What they found inside was an airy, comfortable vehicle equipped with luggage
storage, reading lights, individual air controls and enough carpeting on the
sides and ceiling to help reduce noise levels.
The buses are fueled by compressed natural gas, an environmentally clean
substitute for gasoline and diesel.
The quick trip from the Lamar Boulevard Park and Ride Lot at I-30 and Cooper
Street to Eastchase Parkway and back followed a morning news conference.
When the service begins Tuesday morning, commuters will be able to board buses
from two Park and Ride Lots in Arlington and have a choice of downtown Fort
Worth destinations in the Intermodal Transportation Center.
The other pick up location in Arlington is the South Park and Ride Lot at I-20
and Park Springs Boulevard.
“This is a great day in Arlington,” Arlington City Council Member Kathryn
Wilemon said during her remarks. “It’s very important that we give our citizens
an alternative transportation system. Our city has deserved this for a long
time.”
Arlington Mayor Robert Cluck said the nonstop commuter service that will offer
three morning peak-period trips to Fort Worth and three evening peak-period
trips back is important because getting more cars off the road is just one part
of “a serious public health issue that we all need to work on.”
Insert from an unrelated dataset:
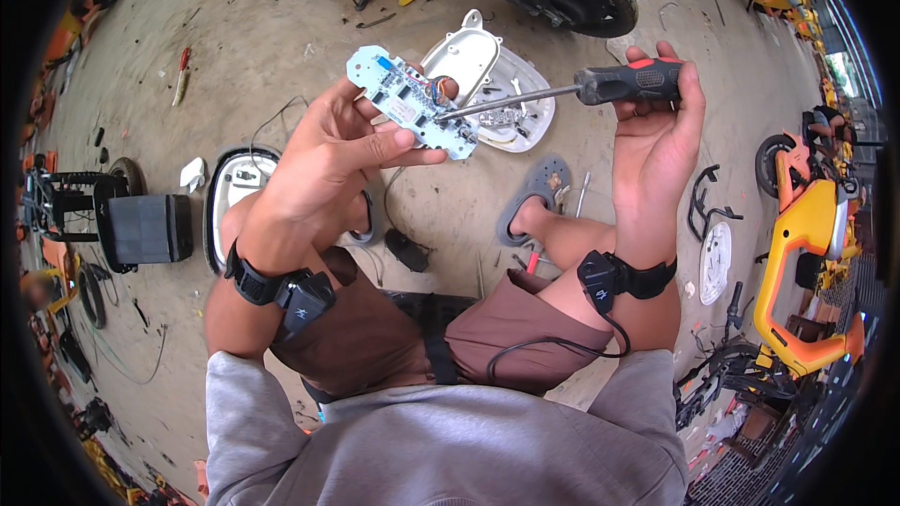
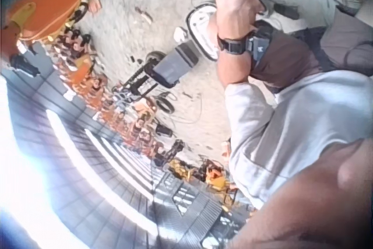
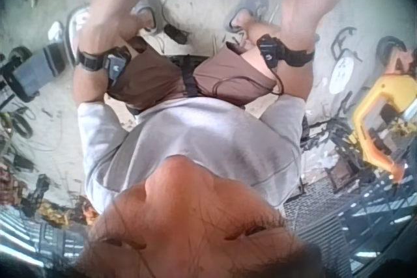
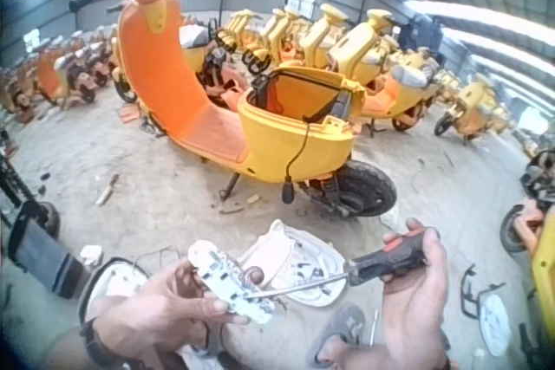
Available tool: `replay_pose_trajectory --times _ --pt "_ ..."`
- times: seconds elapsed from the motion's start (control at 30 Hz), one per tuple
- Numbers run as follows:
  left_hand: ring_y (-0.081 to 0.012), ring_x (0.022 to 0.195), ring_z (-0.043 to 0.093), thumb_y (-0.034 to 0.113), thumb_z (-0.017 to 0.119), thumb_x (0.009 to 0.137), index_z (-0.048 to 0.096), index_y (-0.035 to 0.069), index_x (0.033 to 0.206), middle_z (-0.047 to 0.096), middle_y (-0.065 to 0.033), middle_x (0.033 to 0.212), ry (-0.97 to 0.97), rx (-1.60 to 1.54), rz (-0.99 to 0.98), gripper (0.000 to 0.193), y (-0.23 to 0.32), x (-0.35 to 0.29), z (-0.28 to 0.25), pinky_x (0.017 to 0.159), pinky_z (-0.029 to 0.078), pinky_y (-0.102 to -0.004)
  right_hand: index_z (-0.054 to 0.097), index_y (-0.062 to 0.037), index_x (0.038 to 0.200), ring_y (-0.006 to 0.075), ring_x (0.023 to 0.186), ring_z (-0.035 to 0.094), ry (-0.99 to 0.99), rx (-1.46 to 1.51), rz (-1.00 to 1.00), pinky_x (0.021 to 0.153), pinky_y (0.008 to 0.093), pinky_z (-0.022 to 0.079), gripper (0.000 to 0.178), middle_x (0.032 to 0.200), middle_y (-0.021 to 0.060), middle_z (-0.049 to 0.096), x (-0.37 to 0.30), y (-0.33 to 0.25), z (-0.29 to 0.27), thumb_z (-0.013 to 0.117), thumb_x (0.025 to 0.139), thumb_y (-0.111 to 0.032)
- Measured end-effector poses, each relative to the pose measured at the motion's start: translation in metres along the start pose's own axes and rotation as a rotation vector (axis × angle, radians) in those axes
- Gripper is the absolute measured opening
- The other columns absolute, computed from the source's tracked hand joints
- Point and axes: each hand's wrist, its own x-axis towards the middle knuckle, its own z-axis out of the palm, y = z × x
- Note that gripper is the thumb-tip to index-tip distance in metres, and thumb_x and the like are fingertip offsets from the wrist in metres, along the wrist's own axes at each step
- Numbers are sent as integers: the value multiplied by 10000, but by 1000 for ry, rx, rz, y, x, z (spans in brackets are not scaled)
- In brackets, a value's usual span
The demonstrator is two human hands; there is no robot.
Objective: The person uses a screwdriver to disassemble an electronic light component, removes a circuit board, and unscrews internal screws.
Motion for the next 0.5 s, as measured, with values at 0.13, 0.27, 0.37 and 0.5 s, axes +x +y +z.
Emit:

“Until we do that, we will continue seeing kids with asthma attacks, bad lungs,
and other respiratory ailments,” he said. “And this commuter service won’t cost
the city a penny. Sue Pope Fund understands what’s at stake and has picked up
the tab.”
The service is funded by a $75,000 grant from the Sue Pope Fund North Texas
Pollution Reduction Program, a project of Downwinders at Risk, which funds
projects that reduce ozone emissions in north Texas.